» Exercise aim
Whenever a line in this data holds the word "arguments", report that line in full.

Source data
--- START ---
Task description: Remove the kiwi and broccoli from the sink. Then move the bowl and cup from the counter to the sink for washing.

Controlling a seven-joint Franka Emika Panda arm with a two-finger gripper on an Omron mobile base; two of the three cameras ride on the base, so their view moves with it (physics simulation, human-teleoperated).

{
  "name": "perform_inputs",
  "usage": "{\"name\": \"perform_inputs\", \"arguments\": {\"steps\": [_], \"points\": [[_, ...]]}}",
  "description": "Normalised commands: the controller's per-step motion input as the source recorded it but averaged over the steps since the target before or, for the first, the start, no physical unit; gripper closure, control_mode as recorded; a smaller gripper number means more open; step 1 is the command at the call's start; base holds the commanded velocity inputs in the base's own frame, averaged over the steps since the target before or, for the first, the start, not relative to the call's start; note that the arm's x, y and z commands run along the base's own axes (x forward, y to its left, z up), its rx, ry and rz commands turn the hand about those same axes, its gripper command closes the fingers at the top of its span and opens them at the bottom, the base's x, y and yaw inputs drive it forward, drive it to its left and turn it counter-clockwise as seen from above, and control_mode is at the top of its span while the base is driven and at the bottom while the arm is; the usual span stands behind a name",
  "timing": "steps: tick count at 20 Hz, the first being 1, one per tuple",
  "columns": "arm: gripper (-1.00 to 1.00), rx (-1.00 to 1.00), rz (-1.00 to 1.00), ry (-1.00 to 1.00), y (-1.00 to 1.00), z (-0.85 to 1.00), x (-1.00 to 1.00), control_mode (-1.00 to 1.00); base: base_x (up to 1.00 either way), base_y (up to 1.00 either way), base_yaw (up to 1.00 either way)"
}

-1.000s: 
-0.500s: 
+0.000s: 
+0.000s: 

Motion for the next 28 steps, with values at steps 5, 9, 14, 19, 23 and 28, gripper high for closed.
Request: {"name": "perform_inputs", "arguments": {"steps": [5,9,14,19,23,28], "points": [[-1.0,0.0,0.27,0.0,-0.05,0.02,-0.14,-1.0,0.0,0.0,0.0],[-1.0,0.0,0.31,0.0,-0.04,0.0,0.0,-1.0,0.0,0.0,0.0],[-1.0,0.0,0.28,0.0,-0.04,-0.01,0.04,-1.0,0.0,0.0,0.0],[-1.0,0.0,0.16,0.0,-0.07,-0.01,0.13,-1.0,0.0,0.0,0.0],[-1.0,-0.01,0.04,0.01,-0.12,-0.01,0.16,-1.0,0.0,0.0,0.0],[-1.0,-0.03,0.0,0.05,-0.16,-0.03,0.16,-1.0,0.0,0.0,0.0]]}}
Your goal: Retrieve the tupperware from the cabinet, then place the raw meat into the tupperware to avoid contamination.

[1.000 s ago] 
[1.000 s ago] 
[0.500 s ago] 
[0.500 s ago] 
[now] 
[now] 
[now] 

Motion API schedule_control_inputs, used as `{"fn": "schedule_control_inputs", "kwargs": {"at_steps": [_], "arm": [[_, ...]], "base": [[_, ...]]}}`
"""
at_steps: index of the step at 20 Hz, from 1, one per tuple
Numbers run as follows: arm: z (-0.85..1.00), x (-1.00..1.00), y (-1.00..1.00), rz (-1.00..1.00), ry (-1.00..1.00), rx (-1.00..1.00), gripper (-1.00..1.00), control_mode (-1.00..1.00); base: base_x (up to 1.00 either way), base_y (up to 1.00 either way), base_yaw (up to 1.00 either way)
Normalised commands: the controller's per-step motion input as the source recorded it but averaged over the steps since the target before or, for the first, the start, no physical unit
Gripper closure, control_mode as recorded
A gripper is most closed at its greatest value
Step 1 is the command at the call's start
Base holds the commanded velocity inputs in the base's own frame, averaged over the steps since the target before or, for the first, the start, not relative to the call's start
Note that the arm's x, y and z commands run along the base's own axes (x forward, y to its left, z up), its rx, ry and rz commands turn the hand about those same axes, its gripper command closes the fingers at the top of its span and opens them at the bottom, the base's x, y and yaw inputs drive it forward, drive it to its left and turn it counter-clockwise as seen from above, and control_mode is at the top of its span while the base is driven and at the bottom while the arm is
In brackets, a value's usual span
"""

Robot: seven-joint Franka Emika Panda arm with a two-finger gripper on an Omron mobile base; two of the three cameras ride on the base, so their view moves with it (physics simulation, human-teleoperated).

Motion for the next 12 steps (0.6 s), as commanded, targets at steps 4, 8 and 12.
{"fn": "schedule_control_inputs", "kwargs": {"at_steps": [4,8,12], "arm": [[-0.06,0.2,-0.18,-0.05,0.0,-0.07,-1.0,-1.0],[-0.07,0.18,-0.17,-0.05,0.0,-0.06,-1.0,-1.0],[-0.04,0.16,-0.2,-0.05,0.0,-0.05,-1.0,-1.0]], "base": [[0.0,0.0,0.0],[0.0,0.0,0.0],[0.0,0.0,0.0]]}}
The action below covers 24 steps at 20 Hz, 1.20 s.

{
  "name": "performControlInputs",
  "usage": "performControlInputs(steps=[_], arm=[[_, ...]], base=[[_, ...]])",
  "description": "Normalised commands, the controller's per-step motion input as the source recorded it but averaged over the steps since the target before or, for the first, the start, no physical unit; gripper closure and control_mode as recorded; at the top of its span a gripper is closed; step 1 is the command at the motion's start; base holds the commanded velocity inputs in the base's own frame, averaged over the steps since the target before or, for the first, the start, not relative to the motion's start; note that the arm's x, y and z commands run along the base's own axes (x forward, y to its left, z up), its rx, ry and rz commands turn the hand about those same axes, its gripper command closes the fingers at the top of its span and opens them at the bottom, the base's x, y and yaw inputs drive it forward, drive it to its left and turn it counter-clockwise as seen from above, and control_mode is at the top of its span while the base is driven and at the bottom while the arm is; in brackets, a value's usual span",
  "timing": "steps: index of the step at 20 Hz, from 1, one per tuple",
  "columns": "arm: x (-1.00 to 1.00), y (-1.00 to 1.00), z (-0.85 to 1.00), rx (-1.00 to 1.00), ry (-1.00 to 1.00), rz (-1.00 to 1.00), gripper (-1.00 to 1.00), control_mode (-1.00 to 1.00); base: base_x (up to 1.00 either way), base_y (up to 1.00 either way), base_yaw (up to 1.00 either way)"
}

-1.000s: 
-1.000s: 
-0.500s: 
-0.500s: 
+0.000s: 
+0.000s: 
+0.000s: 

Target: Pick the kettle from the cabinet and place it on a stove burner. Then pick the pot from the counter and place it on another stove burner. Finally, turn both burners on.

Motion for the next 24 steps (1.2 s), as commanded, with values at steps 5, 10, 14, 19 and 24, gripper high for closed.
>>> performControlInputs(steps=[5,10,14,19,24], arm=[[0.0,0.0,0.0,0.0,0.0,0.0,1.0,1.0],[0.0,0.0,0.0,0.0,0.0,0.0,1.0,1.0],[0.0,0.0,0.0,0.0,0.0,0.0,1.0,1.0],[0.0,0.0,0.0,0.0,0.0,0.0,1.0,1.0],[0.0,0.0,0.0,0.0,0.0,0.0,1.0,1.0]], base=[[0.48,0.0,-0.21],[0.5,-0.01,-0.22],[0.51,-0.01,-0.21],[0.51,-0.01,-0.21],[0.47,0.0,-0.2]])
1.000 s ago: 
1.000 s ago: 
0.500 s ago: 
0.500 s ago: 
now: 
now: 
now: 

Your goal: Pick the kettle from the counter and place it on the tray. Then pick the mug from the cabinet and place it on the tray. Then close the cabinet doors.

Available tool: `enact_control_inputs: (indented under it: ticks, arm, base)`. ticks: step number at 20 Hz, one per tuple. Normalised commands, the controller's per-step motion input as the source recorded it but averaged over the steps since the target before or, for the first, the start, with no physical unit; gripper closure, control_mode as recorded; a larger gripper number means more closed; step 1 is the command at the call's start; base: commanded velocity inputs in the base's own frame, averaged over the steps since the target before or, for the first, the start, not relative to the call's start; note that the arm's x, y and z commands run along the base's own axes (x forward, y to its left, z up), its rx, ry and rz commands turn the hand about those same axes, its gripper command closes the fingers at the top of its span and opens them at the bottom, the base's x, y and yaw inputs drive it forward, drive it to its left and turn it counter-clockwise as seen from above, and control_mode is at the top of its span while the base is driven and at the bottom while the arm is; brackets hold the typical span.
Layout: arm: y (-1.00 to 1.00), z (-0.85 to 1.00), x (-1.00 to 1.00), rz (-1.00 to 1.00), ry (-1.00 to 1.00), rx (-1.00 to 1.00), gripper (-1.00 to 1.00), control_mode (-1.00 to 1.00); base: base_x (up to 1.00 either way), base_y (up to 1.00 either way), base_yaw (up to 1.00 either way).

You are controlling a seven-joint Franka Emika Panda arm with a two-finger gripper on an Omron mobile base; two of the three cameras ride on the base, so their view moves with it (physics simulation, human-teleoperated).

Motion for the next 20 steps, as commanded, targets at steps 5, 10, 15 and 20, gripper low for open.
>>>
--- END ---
» Response to the exercise
  "usage": "{\"name\": \"perform_inputs\", \"arguments\": {\"steps\": [_], \"points\": [[_, ...]]}}",
Request: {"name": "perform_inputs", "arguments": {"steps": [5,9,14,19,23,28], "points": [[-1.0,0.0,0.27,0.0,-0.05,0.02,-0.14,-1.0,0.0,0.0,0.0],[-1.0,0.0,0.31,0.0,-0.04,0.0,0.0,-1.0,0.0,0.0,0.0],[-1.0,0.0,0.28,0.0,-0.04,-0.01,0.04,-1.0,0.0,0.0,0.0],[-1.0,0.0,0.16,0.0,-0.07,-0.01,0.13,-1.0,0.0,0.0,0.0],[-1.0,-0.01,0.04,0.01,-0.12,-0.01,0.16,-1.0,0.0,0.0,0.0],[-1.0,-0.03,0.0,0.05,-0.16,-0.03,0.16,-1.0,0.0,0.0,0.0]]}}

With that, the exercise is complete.